Composition
1 tablet contains:
Active ingredients:
pantoprazole sodium sesquihydrate 22.57 mg (corresponds to 20 mg of pantoprazole);
pantoprazole sodium sesquihydrate 45.1 mg (corresponds to 40 mg of pantoprazole);
Auxiliary substances:
sodium carbonate anhydrous;
mannitol;
crospovidone;
povidone K 90;
calcium stearate;
purified water;
Shell:
hypromellose 2910; povidone K 25; titanium dioxide (E 171); iron oxide yellow (E 172); propylene glycol; eudragite L 30D-55 (methacrylic acid and ethyl acrylate copolymer, polysorbate 80, sodium lauryl sulfate); triethyl citrate.
Pharmacological action
Kontrolok is a proton pump inhibitor.
Pharmacodynamics
Proton pump inhibitor (H+-K+-ATPase). Blocks the final stage of hydrochloric acid secretion, reducing basal and stimulated secretion, regardless of the nature of the stimulus.

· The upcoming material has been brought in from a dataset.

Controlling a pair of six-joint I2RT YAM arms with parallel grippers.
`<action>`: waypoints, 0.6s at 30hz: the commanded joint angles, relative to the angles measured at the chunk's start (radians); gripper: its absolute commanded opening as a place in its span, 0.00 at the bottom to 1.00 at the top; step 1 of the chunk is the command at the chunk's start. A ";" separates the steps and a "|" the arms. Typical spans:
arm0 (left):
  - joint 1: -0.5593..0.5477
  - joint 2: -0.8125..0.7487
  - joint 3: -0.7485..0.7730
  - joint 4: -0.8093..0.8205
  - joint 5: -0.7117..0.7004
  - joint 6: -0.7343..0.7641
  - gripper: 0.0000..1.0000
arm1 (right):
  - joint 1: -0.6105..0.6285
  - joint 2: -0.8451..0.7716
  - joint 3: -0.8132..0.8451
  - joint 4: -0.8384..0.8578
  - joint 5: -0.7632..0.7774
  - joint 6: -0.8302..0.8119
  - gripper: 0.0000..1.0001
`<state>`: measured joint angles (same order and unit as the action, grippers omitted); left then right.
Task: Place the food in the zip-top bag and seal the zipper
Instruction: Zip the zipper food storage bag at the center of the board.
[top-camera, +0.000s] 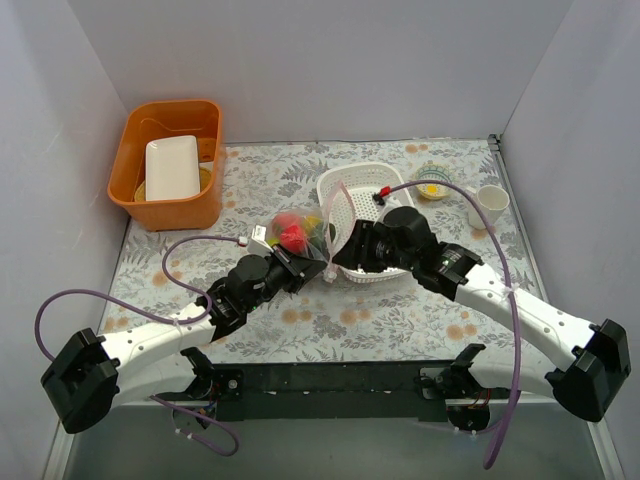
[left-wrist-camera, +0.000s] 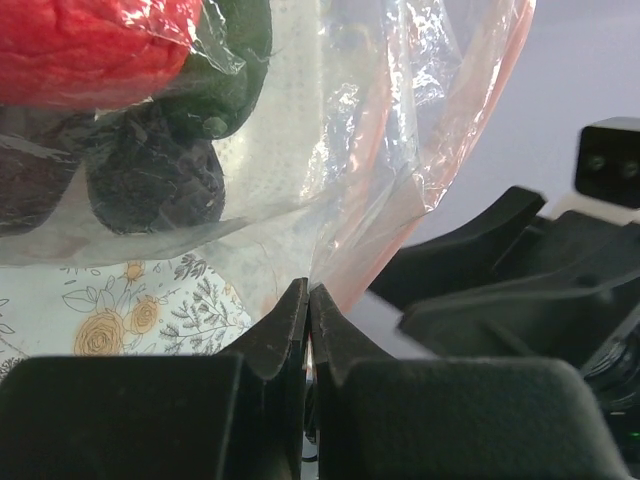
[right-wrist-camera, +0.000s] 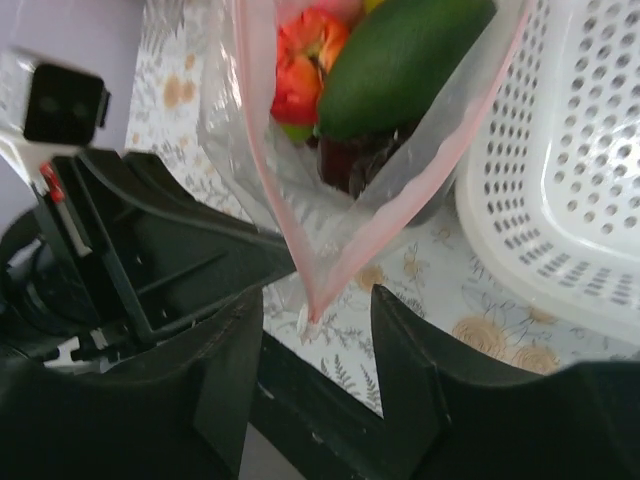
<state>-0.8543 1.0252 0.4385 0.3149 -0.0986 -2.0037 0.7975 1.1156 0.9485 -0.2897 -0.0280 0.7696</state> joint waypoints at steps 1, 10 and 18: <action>-0.005 -0.002 0.039 -0.017 -0.027 0.019 0.00 | 0.055 0.019 -0.027 0.032 -0.041 0.057 0.51; -0.005 -0.001 0.042 -0.027 -0.029 0.020 0.00 | 0.066 0.059 -0.039 0.040 -0.067 0.065 0.40; -0.005 -0.001 0.040 -0.025 -0.033 0.017 0.00 | 0.074 0.070 -0.042 0.030 -0.099 0.080 0.46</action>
<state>-0.8543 1.0267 0.4408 0.2943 -0.0986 -1.9972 0.8600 1.1755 0.9176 -0.2863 -0.0998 0.8364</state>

Antisecretory activity. After oral use of 20 mg of Controlok®, the antisecretory effect occurs in 1 hour and reaches a maximum in 2-4 hours. With intravenous use of 80 mg, the antisecretory effect reaches a maximum within 1 hour and persists for 24 hours. In Helicobacter pylori-associated duodenal ulcer, a decrease in gastric secretion increases the sensitivity of microorganisms to antibiotics. It does not affect the motility of the gastrointestinal tract. Secretory activity normalizes in 3-4 days after the end of treatment.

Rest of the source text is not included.